Analysis of synaptic terminals and microglia in the quadriceps motor nucleus two months after femoral nerve injury and drug application. Asterisks indicate mean values significantly different from all other groups (one-way ANOVA, F_2,16 = 11.4 and 30.4, p < 0.002 and 0.001 for VGLUT1 and ChAT, resp.) with Holm-Sidak post hoc tests (p = 0.005–<0.001). N = 5–7 per group. Note that numbers of Iba1⁺ cells and ChAT⁺ terminals (b) and numbers of VGLUT1⁺ terminals (a) in BSA-treated animals are much lower than these at 1 week after injury (Figures 3(a) and 3(b)).

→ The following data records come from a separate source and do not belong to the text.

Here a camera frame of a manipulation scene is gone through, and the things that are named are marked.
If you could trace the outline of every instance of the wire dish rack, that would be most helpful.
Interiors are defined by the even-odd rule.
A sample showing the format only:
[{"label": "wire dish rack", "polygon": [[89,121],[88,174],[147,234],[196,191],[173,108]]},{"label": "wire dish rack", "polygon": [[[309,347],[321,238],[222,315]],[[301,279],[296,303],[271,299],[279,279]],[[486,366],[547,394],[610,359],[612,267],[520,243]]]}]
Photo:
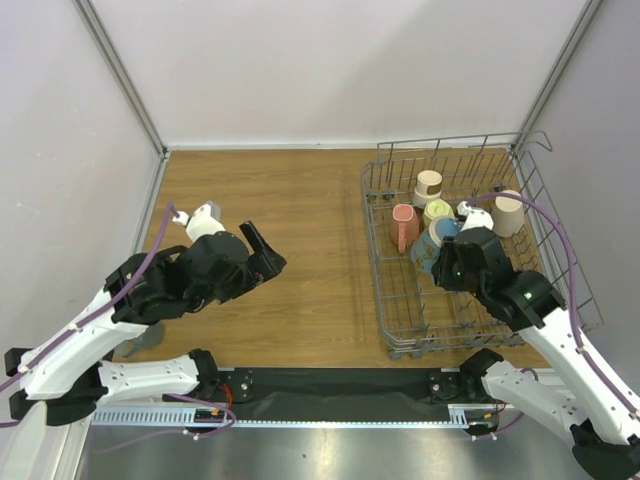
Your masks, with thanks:
[{"label": "wire dish rack", "polygon": [[[459,202],[504,189],[516,190],[557,218],[553,202],[533,158],[551,151],[544,132],[515,132],[380,143],[377,160],[361,172],[369,258],[376,312],[391,358],[457,348],[522,345],[518,334],[489,316],[468,293],[445,292],[414,268],[408,253],[391,242],[393,207],[412,203],[422,170],[442,174],[442,199]],[[491,202],[480,204],[487,211]],[[568,263],[553,228],[525,206],[525,225],[503,247],[516,270],[537,270],[568,297]],[[577,264],[578,312],[585,330],[602,324],[591,290]]]}]

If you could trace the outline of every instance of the mug handle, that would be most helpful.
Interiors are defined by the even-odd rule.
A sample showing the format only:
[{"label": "mug handle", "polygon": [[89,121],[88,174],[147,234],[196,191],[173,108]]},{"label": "mug handle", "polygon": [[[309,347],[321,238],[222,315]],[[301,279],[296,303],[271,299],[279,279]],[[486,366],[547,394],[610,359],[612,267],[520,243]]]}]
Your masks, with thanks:
[{"label": "mug handle", "polygon": [[406,237],[407,224],[401,223],[398,225],[398,251],[404,253],[407,249],[407,237]]}]

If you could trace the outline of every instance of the white panel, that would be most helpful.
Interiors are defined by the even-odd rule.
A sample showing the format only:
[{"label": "white panel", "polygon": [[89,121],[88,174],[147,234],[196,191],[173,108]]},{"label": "white panel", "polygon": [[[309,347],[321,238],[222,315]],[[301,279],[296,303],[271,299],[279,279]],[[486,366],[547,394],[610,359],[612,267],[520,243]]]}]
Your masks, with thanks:
[{"label": "white panel", "polygon": [[604,326],[593,343],[640,389],[640,3],[604,2],[536,128],[534,152]]},{"label": "white panel", "polygon": [[169,145],[517,130],[584,0],[95,0]]},{"label": "white panel", "polygon": [[45,341],[127,258],[158,159],[71,1],[3,1],[0,45],[4,354]]}]

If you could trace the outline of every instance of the reflective metal surface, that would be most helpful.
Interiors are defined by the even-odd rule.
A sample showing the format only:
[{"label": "reflective metal surface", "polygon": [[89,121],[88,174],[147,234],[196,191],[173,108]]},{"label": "reflective metal surface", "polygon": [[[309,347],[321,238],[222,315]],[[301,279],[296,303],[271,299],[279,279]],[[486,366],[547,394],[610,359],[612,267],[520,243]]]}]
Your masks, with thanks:
[{"label": "reflective metal surface", "polygon": [[92,427],[77,480],[588,478],[571,450],[524,419],[497,441],[458,430],[232,429],[194,442],[174,434],[87,454],[157,429]]}]

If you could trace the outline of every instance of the wooden table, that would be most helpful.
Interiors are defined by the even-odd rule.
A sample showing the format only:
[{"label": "wooden table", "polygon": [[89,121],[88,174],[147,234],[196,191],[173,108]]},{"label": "wooden table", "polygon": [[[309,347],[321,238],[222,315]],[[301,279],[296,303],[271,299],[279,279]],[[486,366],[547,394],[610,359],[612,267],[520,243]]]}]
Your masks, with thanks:
[{"label": "wooden table", "polygon": [[[373,150],[174,152],[146,241],[164,207],[222,206],[225,227],[252,220],[283,255],[283,273],[255,291],[166,322],[163,343],[138,361],[210,350],[220,366],[455,367],[471,350],[391,360],[381,343],[360,201],[361,168]],[[171,226],[163,247],[189,245]],[[518,366],[547,366],[529,346],[497,351]]]}]

This is consistent with previous findings [9, 10].

Figure 6

Motor recovery and correlations between functional parameters and ChAT terminal frequency two months after femoral nerve lesion and drug application. (a) Shown are mean values + SEM of foot-base angle (FBA) on the operated side and step length ratio (SLR). N = 6, 7, and 7 for BSA, BDNF, and BoNT, respectively. For both parameters, one-way ANOVA showed effects of treatment (F_2,17 = 18.4 and 38.0 for FBA and SLR, respectively, p < 0.001 for both parameters). The BoNT group mean values were significantly different from the values of the BSA and BDNF groups (asterisks, p < 0.001, Holm-Sidak test). (b–d) Individual values of functional parameters plotted against numbers of ChAT terminals. Shown are regression lines, coefficients of determination (r²), and probability values (p).

Figure 7

Time course and degree of motor recovery after femoral nerve lesion and drug application. Shown are mean values ± SEM of foot-base angle on the operated side (FBA, a), step length ratio (SLR, b), product FBA × SLR (c), and recovery index for the product FBA × SLR (d) prior to injury (0 week) and 1–20 weeks p.o. The dashed horizontal line in (d) is drawn at 100%, a value indicating full degree of recovery. N = 7, 8, and 9 for BSA, BDNF, and BoNT, respectively. For all parameters shown, two-way ANOVA for repeated measures showed effects of time (F_7,147 = 52.4–209, p < 0.001) and treatment (F_2,21 = 9.51–15.6, p = 0.003–<0.001). Indicated by symbols are group mean values significantly different from ^∗ the corresponding postoperative values of the BSA and BDNF groups and ^# the corresponding value of the BSA group (p < 0.05, Holm-Sidak post hoc procedure).

Figure 8

Retrograde labeling of motoneurons 20 weeks after lesion. (a–c) Representative images of motoneurons back-labeled through the muscle (quadriceps) and the skin (saphenous) branch of the femoral nerve (“Muscle” and “Skin”) using Fluoro-Ruby and Fluoro-Emerald (red and green fluorescence), (a) and (b), respectively, overlay in (c). Scale bar = 100 μm. (d) Quantitative analysis of retrogradely labeled cells including double-labeled motoneurons (“Both”). Shown are mean values + SEM. One-way ANOVA showed no effect of treatment on any of the motoneuron categories (F_2,18 = 0.95–1.14, p = 0.342–0.533). N = 7 animals per group.